Friday, 11 December 2015 at 11:00 in room BC 420

 

Abstract:

Recently, the set of electronic medical devices has a tendency to be extended with a new class of closed-loop/autonomous devices able to not only acquire the vital information but also perform some basic patient treatment. Medical Guidelines (GLs) contain step-by-step recommendations for practitioners about how to treat a patient. Therefore, they represent an informal control flow that synchronizes the processes of data acquisition, decision-making and treatment provision and thus playing a role of a medical system specification.

Until now, most of the GLs are represented in a textual format and often suffer from such structural problems as incompleteness, inconsistency, ambiguity and redundancy.
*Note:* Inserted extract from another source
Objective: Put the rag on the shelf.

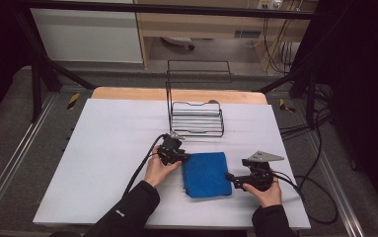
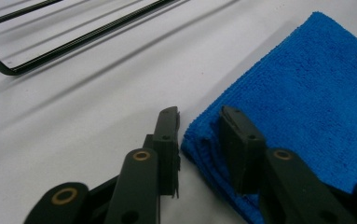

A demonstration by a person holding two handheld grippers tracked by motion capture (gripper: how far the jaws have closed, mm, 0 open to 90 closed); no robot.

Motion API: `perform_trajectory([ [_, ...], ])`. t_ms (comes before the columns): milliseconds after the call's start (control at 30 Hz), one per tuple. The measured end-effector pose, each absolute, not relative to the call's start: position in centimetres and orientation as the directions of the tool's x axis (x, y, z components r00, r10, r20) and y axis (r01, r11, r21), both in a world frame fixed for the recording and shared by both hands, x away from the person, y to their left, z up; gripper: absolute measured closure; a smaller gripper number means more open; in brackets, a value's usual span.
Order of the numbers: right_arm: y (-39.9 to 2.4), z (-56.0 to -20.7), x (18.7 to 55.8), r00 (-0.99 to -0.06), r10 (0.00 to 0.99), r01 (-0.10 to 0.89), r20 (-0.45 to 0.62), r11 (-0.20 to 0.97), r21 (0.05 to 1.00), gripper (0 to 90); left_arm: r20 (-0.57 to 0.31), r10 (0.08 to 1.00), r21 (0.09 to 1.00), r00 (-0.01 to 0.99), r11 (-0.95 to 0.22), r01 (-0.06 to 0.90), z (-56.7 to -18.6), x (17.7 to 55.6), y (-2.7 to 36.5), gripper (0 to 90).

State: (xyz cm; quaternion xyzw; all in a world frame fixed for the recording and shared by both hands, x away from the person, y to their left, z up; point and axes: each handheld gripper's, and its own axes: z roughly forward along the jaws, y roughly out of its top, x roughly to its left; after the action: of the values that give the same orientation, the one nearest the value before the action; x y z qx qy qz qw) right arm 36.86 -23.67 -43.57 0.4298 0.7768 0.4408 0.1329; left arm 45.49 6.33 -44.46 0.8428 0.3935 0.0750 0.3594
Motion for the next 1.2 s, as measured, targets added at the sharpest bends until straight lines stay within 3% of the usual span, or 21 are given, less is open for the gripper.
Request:
perform_trajectory([
  [200, -23.6, -43.6, 37.2, -0.593, 0.788, 0.551, 0.168, 0.245, 0.797, 8.2, -0.152, 0.709, 0.658, 0.689, -0.447, 0.606, -44.4, 45.2, 6.1, 79.2],
  [433, -23.4, -43.4, 38.0, -0.580, 0.796, 0.558, 0.172, 0.236, 0.795, 10.6, -0.140, 0.711, 0.665, 0.689, -0.448, 0.598, -44.4, 44.9, 5.8, 82.9],
  [800, -22.1, -43.9, 41.4, -0.555, 0.814, 0.576, 0.173, 0.226, 0.785, 29.3, -0.140, 0.705, 0.677, 0.695, -0.444, 0.587, -44.7, 44.9, 6.0, 83.2],
  [1200, -20.7, -45.2, 44.5, -0.554, 0.816, 0.639, 0.165, 0.290, 0.712, 60.4, -0.151, 0.697, 0.687, 0.701, -0.436, 0.581, -44.9, 44.9, 6.3, 83.1],
])
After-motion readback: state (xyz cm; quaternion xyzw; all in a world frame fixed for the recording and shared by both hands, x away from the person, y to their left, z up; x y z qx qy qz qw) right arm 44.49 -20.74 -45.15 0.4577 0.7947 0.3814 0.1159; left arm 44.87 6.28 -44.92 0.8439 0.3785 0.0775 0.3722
Therefore, it is essential to find a proper representation for the GLs that would enable the validation of the GLs formal properties. It is also important to choose one of the standard techniques for the development of safety-critical embedded software, which would allow the reuse of the GL models when building the software for medical devices.

During the talk I will show that a well-known formal behavior representation approach of embedded systems design domain that employs Timed Automaton extended with Tasks (TAT) can be used to represent medical GLs. I will show how TAT is used to formalize not only action-based step-by-step procedures of a medical GL but also a response to the treatment definition by means of response level observers. As a case study I will use the dose adjustment for adult patients part of the protocol for anticancer drug called imatinib. The drug is used to treat patients  with newly diagnosed Philadelphia positive (Ph+) Chronic Myeloid Leukemia (CML).
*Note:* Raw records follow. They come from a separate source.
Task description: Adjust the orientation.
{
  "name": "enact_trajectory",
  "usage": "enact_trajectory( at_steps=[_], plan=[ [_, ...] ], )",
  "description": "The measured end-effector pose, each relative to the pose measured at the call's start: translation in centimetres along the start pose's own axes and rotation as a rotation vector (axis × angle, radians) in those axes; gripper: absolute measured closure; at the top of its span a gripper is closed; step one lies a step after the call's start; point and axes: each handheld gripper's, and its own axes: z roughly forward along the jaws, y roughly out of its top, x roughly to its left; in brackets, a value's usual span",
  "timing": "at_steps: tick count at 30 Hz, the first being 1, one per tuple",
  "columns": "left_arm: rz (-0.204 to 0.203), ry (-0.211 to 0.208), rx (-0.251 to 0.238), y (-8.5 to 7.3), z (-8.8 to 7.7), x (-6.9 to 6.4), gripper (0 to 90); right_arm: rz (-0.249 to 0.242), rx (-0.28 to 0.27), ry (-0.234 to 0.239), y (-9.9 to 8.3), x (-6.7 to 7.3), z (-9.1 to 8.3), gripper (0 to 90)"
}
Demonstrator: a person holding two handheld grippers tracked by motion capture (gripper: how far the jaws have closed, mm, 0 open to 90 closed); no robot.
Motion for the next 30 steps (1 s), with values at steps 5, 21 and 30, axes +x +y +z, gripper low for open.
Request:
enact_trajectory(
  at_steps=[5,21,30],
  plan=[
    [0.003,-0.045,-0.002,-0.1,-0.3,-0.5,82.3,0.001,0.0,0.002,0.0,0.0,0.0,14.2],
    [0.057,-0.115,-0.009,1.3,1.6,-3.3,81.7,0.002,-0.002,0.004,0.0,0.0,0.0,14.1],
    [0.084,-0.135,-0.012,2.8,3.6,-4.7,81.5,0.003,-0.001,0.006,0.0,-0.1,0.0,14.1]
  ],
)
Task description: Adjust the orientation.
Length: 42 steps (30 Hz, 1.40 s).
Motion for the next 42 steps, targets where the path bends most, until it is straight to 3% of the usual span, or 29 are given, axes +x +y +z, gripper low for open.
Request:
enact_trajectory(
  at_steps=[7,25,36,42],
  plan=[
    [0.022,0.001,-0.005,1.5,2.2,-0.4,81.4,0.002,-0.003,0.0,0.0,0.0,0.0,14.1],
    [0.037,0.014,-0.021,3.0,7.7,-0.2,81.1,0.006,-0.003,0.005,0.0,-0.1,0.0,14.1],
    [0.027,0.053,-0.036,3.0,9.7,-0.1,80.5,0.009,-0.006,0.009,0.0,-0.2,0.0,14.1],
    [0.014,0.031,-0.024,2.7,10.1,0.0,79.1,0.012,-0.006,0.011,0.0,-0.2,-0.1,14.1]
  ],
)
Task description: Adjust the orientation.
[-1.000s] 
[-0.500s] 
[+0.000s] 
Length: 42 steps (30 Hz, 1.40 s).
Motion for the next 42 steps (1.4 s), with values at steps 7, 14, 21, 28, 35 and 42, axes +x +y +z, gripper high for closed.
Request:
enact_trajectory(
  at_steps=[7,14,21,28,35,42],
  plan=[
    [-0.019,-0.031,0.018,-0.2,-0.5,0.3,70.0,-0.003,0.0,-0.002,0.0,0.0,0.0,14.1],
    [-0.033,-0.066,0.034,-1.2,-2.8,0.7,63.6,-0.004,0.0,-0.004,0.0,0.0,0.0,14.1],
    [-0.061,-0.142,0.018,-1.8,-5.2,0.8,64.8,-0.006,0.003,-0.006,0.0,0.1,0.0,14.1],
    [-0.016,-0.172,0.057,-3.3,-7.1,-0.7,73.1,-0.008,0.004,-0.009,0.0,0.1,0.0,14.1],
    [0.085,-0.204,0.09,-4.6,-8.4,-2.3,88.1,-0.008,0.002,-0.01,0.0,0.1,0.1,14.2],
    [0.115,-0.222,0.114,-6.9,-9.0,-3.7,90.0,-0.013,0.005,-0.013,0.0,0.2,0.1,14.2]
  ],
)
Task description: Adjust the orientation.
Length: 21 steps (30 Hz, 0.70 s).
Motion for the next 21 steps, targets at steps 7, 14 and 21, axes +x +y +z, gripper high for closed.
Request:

I will also present a complementary TAT-based models of an observers guarding the defined response levels and the ’rescue’ TDM approach for efficacy and tolerance concerns that enhance the model without contradicting official protocol for patients treatment with imatinib. I will show that we were able to fix some incompleteness problems in these models.

 

 

About the speaker:

Alena Simalatsar received her PhD in Computer Science and Telecommunication Technologies in 2009 from the University of Trento, Italy, where she focused on system-level analysis methodologies for embedded systems. During her PhD studies she spent six months as a Visiting Scholar at the Department of Electrical Engineering and Computer Sciences of the University of California at Berkeley, USA. She received her Bachelor and her masters degree from the Faculty of Radiophysics and Computer Technologies of Belarusian State University in 2005. Her master thesis was dedicated to the development of a closed-loop controller for a cyber-physical system, a vacuum thin-film deposition chamber.

Dr. Simalatsar is currently working as a postdoctoral researcher at Ecole Polytechnique Fédéral de Lausanne (EPFL), Switzerland. Her current work and interest is focused on safety and reliability analysis of medical devices including the critical health care closed-loop/autonomous devices, such as autonomous drug delivery systems, and medical ultrasound systems.